Nine embryo transfers resulted in 1 day 35 fetus collection and 2 litters of piglets born. Litter 24 had 7 piglets born alive, and those data will be reported herein. Piglets 1, 2, 3, and 4 contained SAP130 monoallelic edits, piglets 6 and 7 contained SAP130 biallelic null edits, and piglet 5 contained 3 SAP130 null alleles. Each of the 3 SAP130 null piglets (5, 6, and 7) were born with anal atresia and failure to thrive, and were subsequently euthanized. A slice of tail was excised from tail docking of each piglet, and fibroblast cells were propagated as previously described.¹²

Fibroblast cells from the SAP130 targeted pigs were analyzed for evidence of exon 10 skipping with analysis of cDNA generated from RNA isolated from pig fibroblast cells by using RNeasy mini kit with on‐column DNase I digestion (Qiagen).¹³ RNA was converted to cDNA using a high‐capacity RNA‐to‐cDNA kit (Applied Biosystems). For splicing analysis, PCR on the resulting cDNA was performed by using GoTaq DNA Polymerase and the following primers: forward, tccaccatctgcagcaatta; and reverse, attgtcgaatggtggacaca. The PCR product was then gel purified and sequenced.

Statistical Analysis

Our manuscript is an observational study and as such there are no statistics applied and no statistical analysis included.

Results

Development of the embryonic and fetal pig heart was examined from the looped heart tube stage at day 20 after conception to term at day 115. Seven stages were examined, encompassing days 20, 26, 30, 35, 42, 105, and 115. For the earlier stages, comprising up to day 42, external cardiac anatomy was examined by conducting necropsy with a stereomicroscope. This was followed by cardiac MRI examination (except for day 20 embryos), and then episcopic confocal histological 3‐dimensional reconstructions (except for day 42). The MRI and episcopic confocal microscopy analyses provided visualization of intracardiac anatomy. For fetuses at day 105 and 115, MRI analysis and images from gross dissections provided visualization of intracardiac anatomy.

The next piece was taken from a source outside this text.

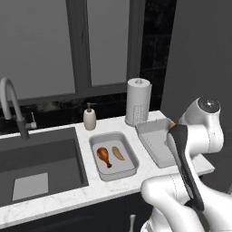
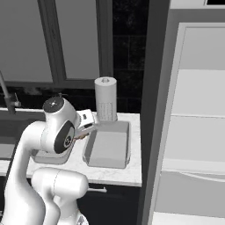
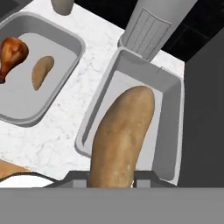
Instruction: Place one sweet potato and one chicken drumstick in each tupperware on the nearby counter, to pack two identical lunches.
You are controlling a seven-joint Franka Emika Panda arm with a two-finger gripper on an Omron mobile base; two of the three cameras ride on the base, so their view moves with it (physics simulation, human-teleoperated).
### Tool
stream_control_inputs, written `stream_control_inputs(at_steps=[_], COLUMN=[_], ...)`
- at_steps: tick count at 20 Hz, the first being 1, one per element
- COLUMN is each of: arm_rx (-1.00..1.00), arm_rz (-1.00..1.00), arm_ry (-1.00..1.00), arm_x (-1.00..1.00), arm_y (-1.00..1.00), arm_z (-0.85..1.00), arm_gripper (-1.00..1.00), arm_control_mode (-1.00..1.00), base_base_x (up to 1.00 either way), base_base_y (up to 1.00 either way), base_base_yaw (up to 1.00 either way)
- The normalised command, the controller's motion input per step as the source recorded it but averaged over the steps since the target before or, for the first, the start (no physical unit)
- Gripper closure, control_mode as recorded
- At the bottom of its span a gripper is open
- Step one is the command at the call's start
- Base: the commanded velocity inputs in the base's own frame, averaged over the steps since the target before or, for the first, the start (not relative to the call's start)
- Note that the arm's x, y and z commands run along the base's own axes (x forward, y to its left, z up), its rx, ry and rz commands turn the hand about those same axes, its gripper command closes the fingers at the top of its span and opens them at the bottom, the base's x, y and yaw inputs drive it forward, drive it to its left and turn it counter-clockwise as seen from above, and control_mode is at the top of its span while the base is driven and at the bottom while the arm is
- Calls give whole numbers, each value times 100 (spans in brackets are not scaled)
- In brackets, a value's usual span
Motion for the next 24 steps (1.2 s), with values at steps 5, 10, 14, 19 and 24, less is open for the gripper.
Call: stream_control_inputs(at_steps=[5, 10, 14, 19, 24], arm_rx=[0, 0, 0, 0, 0], arm_rz=[0, 0, 0, 0, 0], arm_ry=[10, 13, 6, 0, 2], arm_x=[54, 35, 45, 62, 61], arm_y=[-2, -22, -17, 0, -1], arm_z=[-51, -51, -50, -53, -40], arm_gripper=[100, 100, 100, 100, 100], arm_control_mode=[-100, -100, -100, -100, -100], base_base_x=[0, 0, 0, 0, 0], base_base_y=[0, 0, 0, 0, 0], base_base_yaw=[0, 0, 0, 0, 0])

Gross Developmental Profile of Pig Embryogenesis From Day 20 to Day 42

The looped heart tube in the day 20 embryo shows distinct primitive right and left ventricles (Figure 1A and 1B). Only a single outflow was present, connected to the right ventricle (Figure 1B). The forelimb buds and >20 somites can be observed. The hindlimb bud is just appearing as a small protrusion caudally. The first and second pharyngeal arches are evident, and neural tube closure is complete with formation of the primitive brain ventricles. Also evident are the optic and otic vesicles.

Figure 1. Pig embryo development from day 20 (D20) to day 42 (D42).

A, Sagittal view of the D20 pig embryo. B, Frontal view of the D20 pig heart, showing a common outflow tract (OFT) arising from the right ventricle (RV). C, Sagittal view of the day 26 (D26) pig embryo, showing relative position of the atria (A), ventricle (V), liver (Li), and mesonephric kidney (MsK). D, Frontal view of the D26 pig heart, showing separate aorta (Ao) and pulmonary artery (PA) and enlargement of all 4 heart chambers. E, Sagittal view of the day 35 (D35) pig embryo. Bar=2 mm. F, Frontal view of the D35 pig heart, showing continued rotation of the heart to mesocardia positioning. G, Sagittal view of the D42 pig embryo. H, Frontal view of the D42 pig heart. A through H, Images displayed are photographs collected by necropsy of wild‐type pig embryos ranging from D20 to D42 in development. LA indicates left atrium; LV, left ventricle; and RA, right atrium.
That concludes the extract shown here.